Doctors remove 23kg tumour from patient

:smack:

Oh, no, of course not. To my knowledge, Hilary Clinton has not yet pushed HIPAA through the Argentine legislation.

Forgive my lack of enthusiasm for clicking on the link; I wasn’t about to. So I wasn’t aware this story took place in Argentina. Oops.

This scenario totally makes sense for the woman in the OP, but what the hell happened with the woman with the 300lb tumor? My god, how does it come to that? She wasn’t overweight, she looked perfectly normal except for the ball of flesh the size of hippopotamus where her belly should be.

If I recall the details on that story (and it’s been a few years) she suffers from one of those disorders that result in prolific benign tumor growth (like neurofibramatosis, proteus syndrome, etc.) it was a rapidly growing tumor in a woman with a complicated medical history. Basically, a lot of doctors just didn’t want to touch the case, and the damn thing just kept getting bigger and bigger which made most doctors more and more reluctant to have anything to do with the case. Until the folks who finally helped her, who agreed to try to operate because otherwise this thing was going to kill her by simply growing beyond her body’s capacity to keep it fed.

Unless it’s a different case I’m thinking of… but once a case gets beyond a certain complexity most doctors want nothing to do with it.

Link!

According to another online story about the 23 kg tumor, it’s been identified as a sarcoma.
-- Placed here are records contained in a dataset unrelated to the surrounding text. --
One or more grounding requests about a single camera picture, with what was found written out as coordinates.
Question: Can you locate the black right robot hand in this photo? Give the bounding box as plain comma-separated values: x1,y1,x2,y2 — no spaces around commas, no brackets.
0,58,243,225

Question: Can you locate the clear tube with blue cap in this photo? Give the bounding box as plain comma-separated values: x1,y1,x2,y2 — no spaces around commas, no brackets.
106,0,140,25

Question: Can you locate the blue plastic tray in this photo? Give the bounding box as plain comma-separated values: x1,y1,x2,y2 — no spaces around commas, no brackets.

Based on the report of it growing “inside the woman’s womb” (uterus), two of the likeliest possibilities are that it’s either a leiomyosarcoma (a smooth muscle tumor) or a mixed mullerian tumor a.k.a. carcinosarcoma (a type of neoplasm which has both epithelial and sarcomatous elements). Both of these are solid tumors - the leiomyosarcoma when you cut into it would look something like the uterine muscular wall. Here’s what one looks like under the microscope.

I would hope the Argentine surgeon called in a pathologist to do preliminary dissection (instead of doing it himself) to preserve anatomic landmarks and help determine if margins were clear. Quite possibly they did an intraoperative frozen section to determine malignancy and guide the taking of additional tissue samples to evaluate for possible spread around the abdominal cavity.

From the title of the thread I was expecting the tumor to be ovarian - commonly, these develop into large-sized neoplasms, especially in obese women who are slower to notice increasing girth. Not uncommonly the surgery techs will wheel these tumors into the pathology laboratory in carts. It’s not my favorite thing in the world to see rolling in for immediate intraoperative consultation.

Jackmannii M.D., pathologist.

You prefer them bouncing instead?

Ah, well - it must have been another fantastically large tumor case I was thinking of. There have been a number of them where you might well have said the person was removed from the tumor rather than vice versa.

Possibly you were recalling the case of Lori Hoogewind or a Romanian woman, both of whom had tumors approaching 200 lbs.